▶ _What the task asks_:
Leave out all pictures. Extract exactly the lines from the one containing "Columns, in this" through the end of the data.
*** Opening Data under study ***
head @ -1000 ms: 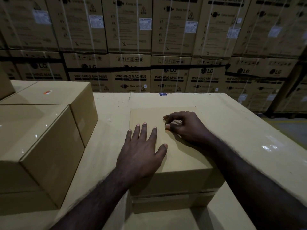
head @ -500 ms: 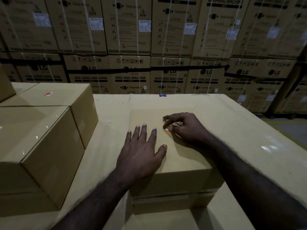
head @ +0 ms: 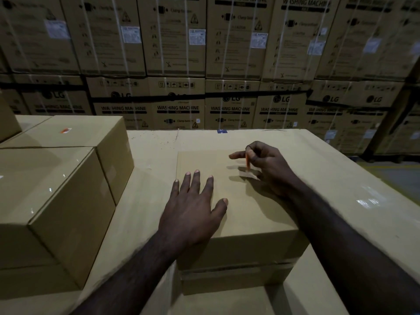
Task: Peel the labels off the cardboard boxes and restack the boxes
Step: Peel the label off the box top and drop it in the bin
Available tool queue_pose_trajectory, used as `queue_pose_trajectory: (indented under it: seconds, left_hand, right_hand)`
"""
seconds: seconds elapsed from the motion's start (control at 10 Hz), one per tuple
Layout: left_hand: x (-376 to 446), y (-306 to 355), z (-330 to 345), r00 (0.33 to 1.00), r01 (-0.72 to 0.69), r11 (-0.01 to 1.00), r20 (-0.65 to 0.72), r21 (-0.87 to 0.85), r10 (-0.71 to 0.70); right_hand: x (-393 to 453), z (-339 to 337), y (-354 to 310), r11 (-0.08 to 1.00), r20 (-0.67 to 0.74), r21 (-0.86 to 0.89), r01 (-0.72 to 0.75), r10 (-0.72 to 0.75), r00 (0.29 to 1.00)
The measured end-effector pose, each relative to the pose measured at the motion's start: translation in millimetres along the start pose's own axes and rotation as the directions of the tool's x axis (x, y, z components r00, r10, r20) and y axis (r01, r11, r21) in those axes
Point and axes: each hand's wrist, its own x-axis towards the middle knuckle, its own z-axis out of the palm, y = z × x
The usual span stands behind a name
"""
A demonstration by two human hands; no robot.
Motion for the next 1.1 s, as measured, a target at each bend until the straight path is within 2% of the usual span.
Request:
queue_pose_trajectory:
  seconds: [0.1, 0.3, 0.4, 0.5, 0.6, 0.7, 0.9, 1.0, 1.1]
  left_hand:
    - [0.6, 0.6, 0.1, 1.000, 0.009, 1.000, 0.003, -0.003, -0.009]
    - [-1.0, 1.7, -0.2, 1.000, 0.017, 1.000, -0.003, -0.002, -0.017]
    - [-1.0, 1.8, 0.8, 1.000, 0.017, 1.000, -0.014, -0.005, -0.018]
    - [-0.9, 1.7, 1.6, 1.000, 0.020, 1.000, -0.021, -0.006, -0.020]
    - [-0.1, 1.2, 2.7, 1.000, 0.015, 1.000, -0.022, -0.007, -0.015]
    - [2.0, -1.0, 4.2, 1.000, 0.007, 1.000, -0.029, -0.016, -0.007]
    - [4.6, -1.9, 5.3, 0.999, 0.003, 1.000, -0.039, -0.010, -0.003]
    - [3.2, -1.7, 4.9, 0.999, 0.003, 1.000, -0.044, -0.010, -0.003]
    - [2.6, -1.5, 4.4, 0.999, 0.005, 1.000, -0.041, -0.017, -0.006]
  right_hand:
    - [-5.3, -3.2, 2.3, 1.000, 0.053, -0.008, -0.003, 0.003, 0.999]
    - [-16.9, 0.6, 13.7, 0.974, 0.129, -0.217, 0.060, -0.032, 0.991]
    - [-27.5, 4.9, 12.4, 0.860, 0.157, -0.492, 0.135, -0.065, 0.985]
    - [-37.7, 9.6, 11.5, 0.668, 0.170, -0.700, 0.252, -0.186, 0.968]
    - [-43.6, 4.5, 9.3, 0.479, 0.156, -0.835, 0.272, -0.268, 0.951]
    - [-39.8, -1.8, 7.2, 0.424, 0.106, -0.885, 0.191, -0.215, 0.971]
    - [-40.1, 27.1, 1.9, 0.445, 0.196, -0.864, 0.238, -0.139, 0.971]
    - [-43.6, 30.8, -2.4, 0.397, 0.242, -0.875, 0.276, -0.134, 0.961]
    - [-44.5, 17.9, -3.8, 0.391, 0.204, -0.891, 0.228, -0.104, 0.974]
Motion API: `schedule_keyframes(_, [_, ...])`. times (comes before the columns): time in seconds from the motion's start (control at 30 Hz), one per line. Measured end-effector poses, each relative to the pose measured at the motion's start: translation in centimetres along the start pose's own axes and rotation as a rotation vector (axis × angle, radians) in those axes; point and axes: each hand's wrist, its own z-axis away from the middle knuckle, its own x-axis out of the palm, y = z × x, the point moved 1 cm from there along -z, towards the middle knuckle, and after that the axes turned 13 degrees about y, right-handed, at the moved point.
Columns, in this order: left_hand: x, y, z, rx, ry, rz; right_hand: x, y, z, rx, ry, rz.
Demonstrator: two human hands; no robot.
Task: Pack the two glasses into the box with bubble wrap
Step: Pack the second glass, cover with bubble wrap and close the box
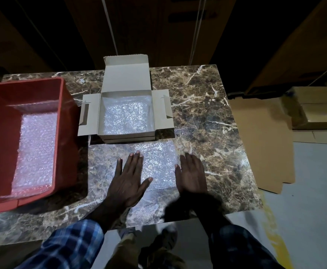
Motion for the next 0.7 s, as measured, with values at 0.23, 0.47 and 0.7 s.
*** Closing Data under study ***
▶ _Problem solution_:
Columns, in this order: left_hand: x, y, z, rx, ry, rz; right_hand: x, y, z, rx, ry, rz.
Demonstrator: two human hands; no robot.
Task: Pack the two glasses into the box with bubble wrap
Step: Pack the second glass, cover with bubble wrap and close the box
Motion for the next 0.7 s, as measured, with values at 0.23, 0.47 and 0.7 s.

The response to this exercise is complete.